▶ **TASK DIRECTIONS**:
What is needed is an exact repetition of the lines below, from the first one through the one holding "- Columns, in", with no pictures and nothing else.

......

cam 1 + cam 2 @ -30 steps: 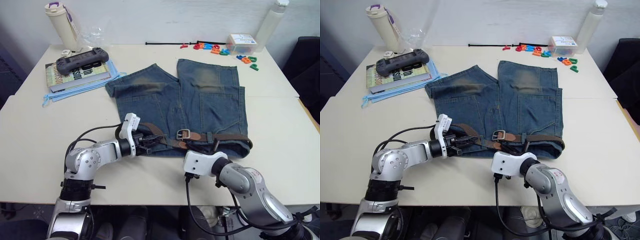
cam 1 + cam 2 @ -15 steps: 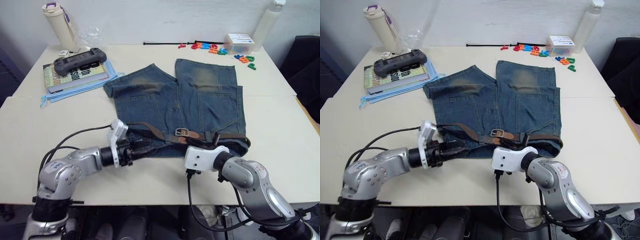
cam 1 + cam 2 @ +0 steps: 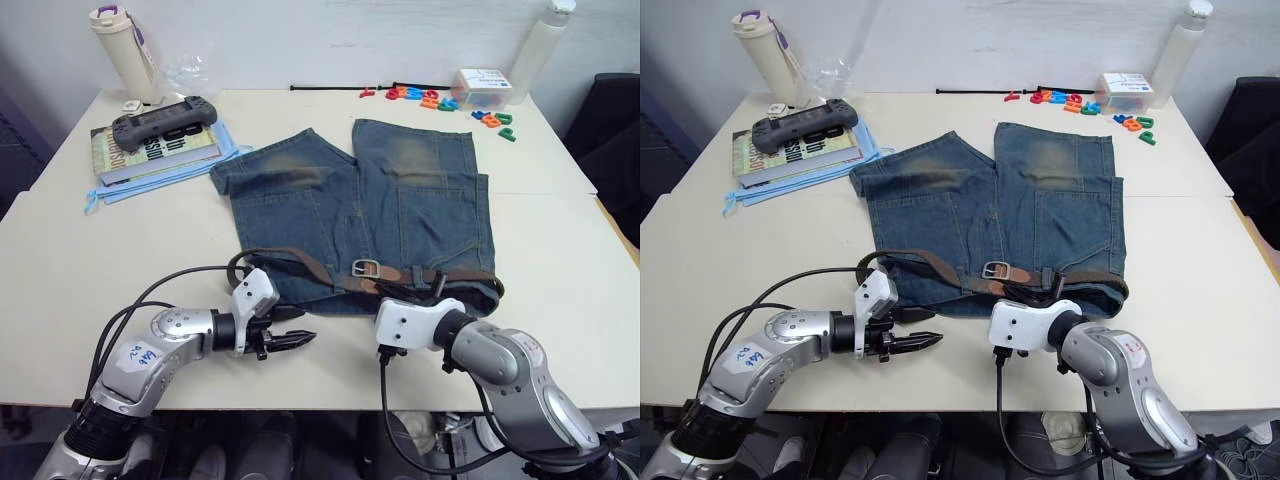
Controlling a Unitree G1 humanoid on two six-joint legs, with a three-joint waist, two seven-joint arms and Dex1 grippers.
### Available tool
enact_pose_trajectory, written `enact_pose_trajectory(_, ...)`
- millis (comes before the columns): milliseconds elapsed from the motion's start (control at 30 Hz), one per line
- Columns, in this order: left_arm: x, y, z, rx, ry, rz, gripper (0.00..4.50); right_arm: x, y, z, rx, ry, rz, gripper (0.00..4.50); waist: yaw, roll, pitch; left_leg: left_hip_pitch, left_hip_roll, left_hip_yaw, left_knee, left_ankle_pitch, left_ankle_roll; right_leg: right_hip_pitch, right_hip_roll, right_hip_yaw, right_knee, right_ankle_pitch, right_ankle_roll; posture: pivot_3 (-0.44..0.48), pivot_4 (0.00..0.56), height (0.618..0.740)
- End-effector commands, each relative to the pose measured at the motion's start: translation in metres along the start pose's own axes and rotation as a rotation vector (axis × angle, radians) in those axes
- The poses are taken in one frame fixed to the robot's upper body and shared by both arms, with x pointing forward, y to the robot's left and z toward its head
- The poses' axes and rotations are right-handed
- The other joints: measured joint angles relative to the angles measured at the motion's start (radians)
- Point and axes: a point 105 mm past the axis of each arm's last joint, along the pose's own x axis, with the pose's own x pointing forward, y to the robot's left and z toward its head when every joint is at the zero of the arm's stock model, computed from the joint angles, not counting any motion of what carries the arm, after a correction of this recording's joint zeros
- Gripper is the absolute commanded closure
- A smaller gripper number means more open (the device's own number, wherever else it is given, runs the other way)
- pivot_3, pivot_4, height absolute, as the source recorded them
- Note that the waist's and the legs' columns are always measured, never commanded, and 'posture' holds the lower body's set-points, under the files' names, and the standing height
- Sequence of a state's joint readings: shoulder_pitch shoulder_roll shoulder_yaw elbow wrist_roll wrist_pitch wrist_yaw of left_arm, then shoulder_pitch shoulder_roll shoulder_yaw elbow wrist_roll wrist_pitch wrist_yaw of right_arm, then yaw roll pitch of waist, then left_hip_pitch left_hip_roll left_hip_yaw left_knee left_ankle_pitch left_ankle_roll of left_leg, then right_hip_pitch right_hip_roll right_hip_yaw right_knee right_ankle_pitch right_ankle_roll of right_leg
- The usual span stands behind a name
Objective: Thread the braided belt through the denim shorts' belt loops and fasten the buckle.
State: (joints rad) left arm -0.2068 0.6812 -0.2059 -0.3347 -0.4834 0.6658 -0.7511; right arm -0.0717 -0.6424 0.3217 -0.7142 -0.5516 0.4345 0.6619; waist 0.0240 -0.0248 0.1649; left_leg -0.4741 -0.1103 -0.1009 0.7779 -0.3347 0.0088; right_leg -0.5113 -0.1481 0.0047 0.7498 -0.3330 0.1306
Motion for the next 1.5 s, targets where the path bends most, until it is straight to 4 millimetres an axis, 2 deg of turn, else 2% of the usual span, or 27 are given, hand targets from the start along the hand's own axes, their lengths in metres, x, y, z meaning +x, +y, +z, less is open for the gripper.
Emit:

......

▶ **EXPECTED ANSWER**:
cam 1 + cam 2 @ -30 steps: 
cam 1 + cam 2 @ -15 steps: 
cam 1 + cam 2 @ +0 steps: 
Controlling a Unitree G1 humanoid on two six-joint legs, with a three-joint waist, two seven-joint arms and Dex1 grippers.
### Available tool
enact_pose_trajectory, written `enact_pose_trajectory(_, ...)`
- millis (comes before the columns): milliseconds elapsed from the motion's start (control at 30 Hz), one per line
- Columns, in this order: left_arm: x, y, z, rx, ry, rz, gripper (0.00..4.50); right_arm: x, y, z, rx, ry, rz, gripper (0.00..4.50); waist: yaw, roll, pitch; left_leg: left_hip_pitch, left_hip_roll, left_hip_yaw, left_knee, left_ankle_pitch, left_ankle_roll; right_leg: right_hip_pitch, right_hip_roll, right_hip_yaw, right_knee, right_ankle_pitch, right_ankle_roll; posture: pivot_3 (-0.44..0.48), pivot_4 (0.00..0.56), height (0.618..0.740)

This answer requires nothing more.